Kilgore has filed a federal civil rights lawsuit against Karteron, Raline, and the town of Monteagle seeking $9 million in damages “for violations of rights secured to the Plaintiff under the United States Constitution.” Maloof said the council could not discuss the lawsuit because the case was under litigation.
In other business, the council approved funding for several civic projects: $8,500 for American Holly evergreen plantings on the greenway; $3,500 for landscaping at City Hall and the police station; $1,300 to retain a designer for the Veterans Park project; and $1,048 for tables and chairs at the Senior Citizens Center. The center also received a $100 donation from Crippled Hookers Taxi and Towing, as well as $250 in towing services, and the offer of a free ride to and from the center’s bingo night.
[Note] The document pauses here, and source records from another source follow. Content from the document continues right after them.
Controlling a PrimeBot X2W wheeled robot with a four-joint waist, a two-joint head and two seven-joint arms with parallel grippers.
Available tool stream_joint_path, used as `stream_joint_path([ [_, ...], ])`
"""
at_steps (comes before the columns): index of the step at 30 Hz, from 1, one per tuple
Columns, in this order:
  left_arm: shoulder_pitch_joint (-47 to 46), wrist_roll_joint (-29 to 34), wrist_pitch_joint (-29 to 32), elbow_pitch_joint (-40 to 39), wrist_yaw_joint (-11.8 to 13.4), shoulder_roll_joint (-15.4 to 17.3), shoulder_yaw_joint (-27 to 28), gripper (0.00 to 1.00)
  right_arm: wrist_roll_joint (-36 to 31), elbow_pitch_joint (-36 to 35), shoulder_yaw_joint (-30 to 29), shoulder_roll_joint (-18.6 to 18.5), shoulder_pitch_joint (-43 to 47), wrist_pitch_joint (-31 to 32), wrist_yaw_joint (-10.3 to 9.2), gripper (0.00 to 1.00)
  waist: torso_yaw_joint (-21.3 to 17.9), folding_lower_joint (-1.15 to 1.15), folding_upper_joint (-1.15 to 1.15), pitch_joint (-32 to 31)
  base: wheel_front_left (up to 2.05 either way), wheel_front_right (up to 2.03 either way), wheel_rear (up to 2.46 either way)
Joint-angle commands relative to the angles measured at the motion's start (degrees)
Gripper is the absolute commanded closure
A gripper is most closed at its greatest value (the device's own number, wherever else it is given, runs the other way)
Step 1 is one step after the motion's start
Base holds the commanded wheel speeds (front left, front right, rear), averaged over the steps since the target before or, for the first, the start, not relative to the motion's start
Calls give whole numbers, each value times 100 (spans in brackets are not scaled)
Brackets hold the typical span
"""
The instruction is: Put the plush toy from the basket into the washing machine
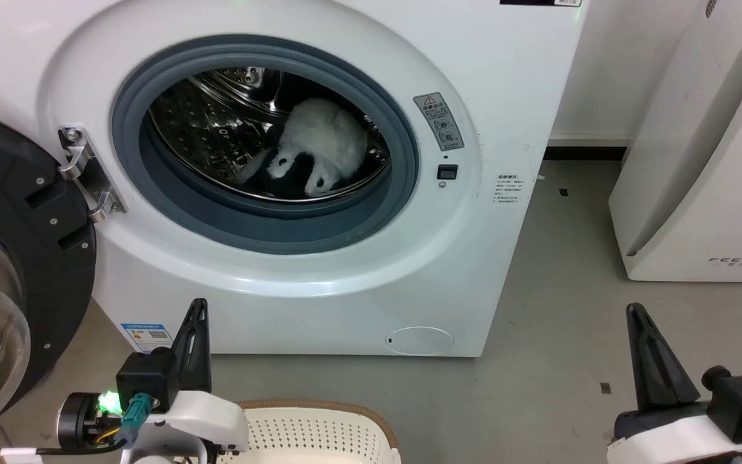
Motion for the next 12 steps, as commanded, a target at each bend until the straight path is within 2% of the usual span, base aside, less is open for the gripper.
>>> stream_joint_path([
  [1, 78, 52, 29, -45, -12, -27, 0, 100, -16, 18, 2, -1, -79, 28, -2, 100, -1, 0, 0, -1, 0, 0, 0],
  [12, 119, 65, 157, -148, -15, -37, 0, 100, -91, 56, 26, -1, -110, 157, -2, 100, -13, 0, 0, -12, 0, 0, 0],
])
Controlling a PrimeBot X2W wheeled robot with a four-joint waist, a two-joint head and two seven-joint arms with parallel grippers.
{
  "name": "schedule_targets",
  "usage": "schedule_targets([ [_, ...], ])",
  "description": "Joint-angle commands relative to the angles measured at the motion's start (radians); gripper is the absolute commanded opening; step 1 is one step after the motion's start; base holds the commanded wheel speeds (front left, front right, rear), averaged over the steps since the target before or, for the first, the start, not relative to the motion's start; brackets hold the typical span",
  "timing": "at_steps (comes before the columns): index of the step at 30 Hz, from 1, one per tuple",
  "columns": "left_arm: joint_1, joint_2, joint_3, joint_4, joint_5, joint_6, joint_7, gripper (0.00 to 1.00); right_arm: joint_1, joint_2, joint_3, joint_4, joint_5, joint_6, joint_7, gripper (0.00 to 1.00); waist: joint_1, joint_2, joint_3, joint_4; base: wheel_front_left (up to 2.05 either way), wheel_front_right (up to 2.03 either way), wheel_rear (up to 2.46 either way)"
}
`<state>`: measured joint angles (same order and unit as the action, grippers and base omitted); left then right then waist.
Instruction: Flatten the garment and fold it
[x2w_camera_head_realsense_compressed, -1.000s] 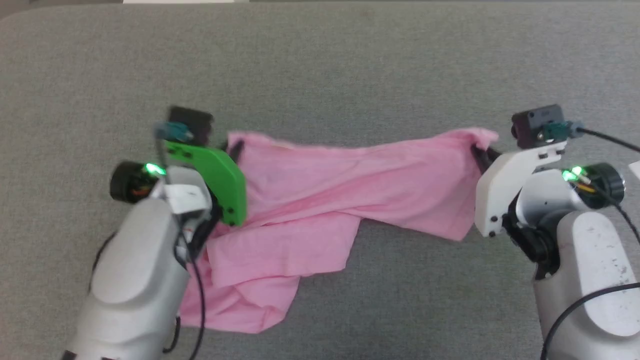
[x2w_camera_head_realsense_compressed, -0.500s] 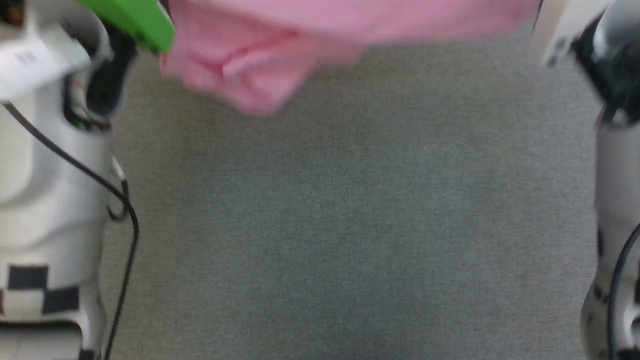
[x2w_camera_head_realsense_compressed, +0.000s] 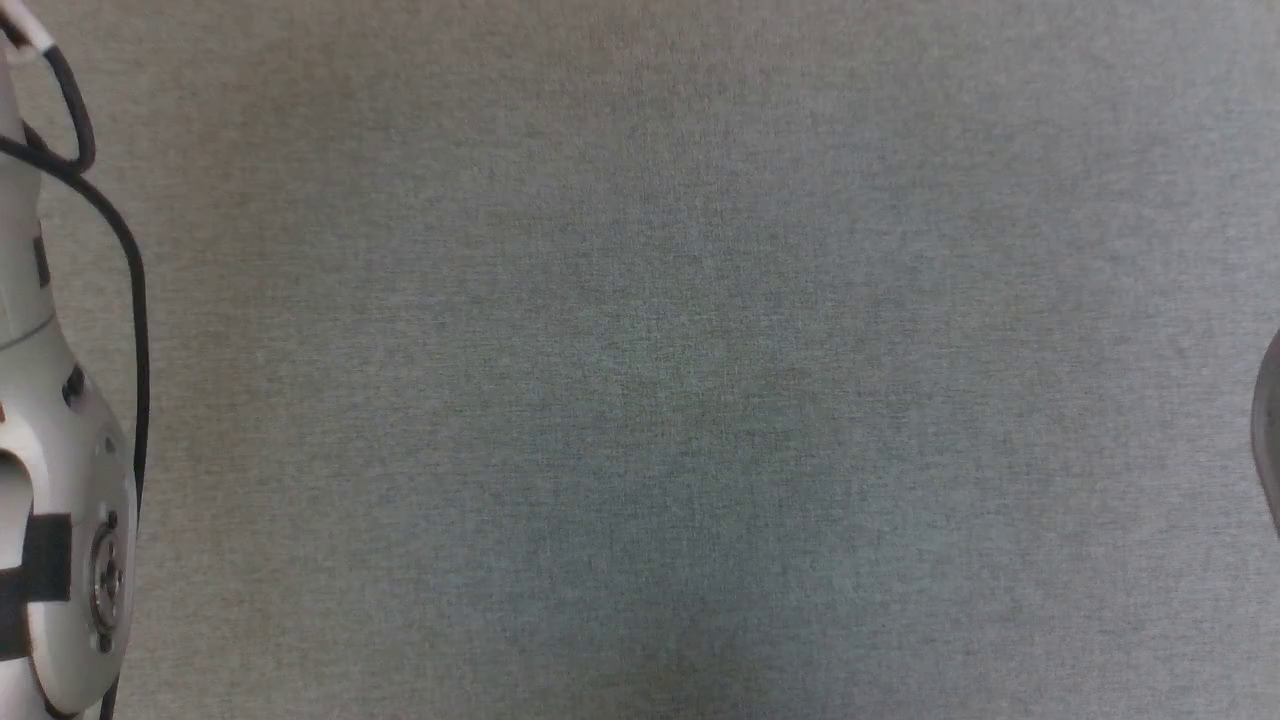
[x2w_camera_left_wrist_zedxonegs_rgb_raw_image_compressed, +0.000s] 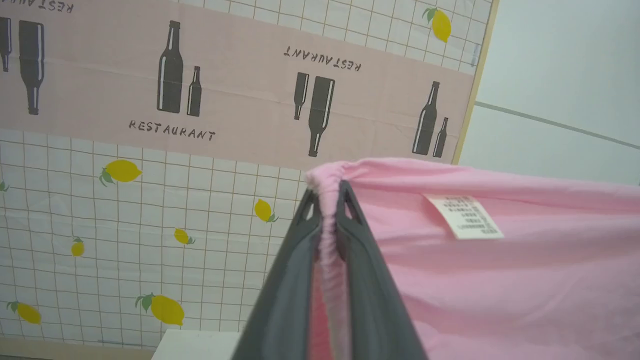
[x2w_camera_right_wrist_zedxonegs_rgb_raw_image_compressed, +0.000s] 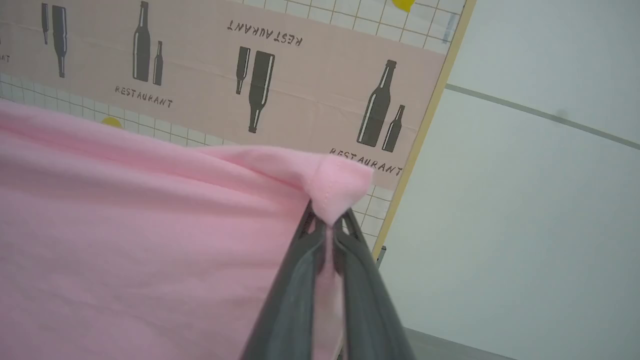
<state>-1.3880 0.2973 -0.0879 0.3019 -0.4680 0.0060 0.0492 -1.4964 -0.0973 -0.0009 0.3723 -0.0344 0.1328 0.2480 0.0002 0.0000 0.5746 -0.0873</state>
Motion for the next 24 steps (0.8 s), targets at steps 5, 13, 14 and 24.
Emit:
schedule_targets([
  [5,0.033,0.003,-0.027,0.061,0.011,-0.032,-0.051,0.00,-0.005,0.001,0.019,0.100,0.015,-0.002,-0.086,0.00,-0.0002,0.0000,0.043,0.010,0.00,0.00,0.00],
  [13,0.311,0.009,-0.067,0.043,-0.046,-0.093,-0.040,0.00,0.274,-0.057,0.157,0.070,0.220,-0.002,-0.088,0.00,-0.0002,0.0000,-0.056,0.032,0.00,0.00,0.00],
  [14,0.363,0.010,-0.072,0.025,-0.058,-0.098,-0.030,0.00,0.332,-0.072,0.176,0.042,0.255,-0.002,-0.075,0.00,-0.0002,0.0000,-0.076,0.036,0.00,0.00,0.00],
  [24,0.909,0.039,-0.125,-0.205,-0.148,-0.088,0.106,0.00,0.972,-0.176,0.140,-0.319,0.389,-0.002,0.108,0.00,-0.0002,0.0000,-0.258,0.058,0.00,0.00,0.00],
])
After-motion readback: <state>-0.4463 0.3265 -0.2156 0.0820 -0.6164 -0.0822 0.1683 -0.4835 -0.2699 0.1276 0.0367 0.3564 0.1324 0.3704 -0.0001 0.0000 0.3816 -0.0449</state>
Likewise on the civic enhancement front, Monteagle has several grant projects underway. Trees received from a Tennessee Division of Forestry grant will be planted at Hannah Pickett Park and the fire hall, with planting by High Canopy tree service at no cost to the town. A TN 250 semiquincentennial grant will fund a mural on the west side of the fire hall. And donation will fund the planting of an American Holly tree on the greenway to serve as the town’s official Christmas tree.
Taking on new business, the council approved a resolution to apply for a Community Development Block Grant for waterline improvement; a resolution required by the state governing incurrence of indebtedness; adoption of a debt policy to comply with state law; and a resolution to enter into a loan agreement to finance critical sewer treatment needs.
In another split vote, the council approved a task order requesting the city’s engineer to conduct a study (cost $55,250) to determine the financial impact of development on present and future water and sewer infrastructure needs. Maloof observed many municipalities and cities charged developers impact fees to cover future water and sewer infrastructure costs. Lay voted against the task order, arguing Monteagle could charge impact fees for residential development. Fletcher pointed out, “The only thing we’re voting on tonight is giving the engineer permission to move forward. When we get ready to look at impact fees, that will be a whole separate policy, and we can exclude residential if we need to.”
Monteagle will host an Easter egg hunt, music, and a potluck lunch from noon to 2 p.m., April 4, at Hannah Pickett Park. A “Put litter in its place” town cleanup is planned for 9-11 a.m., May 2.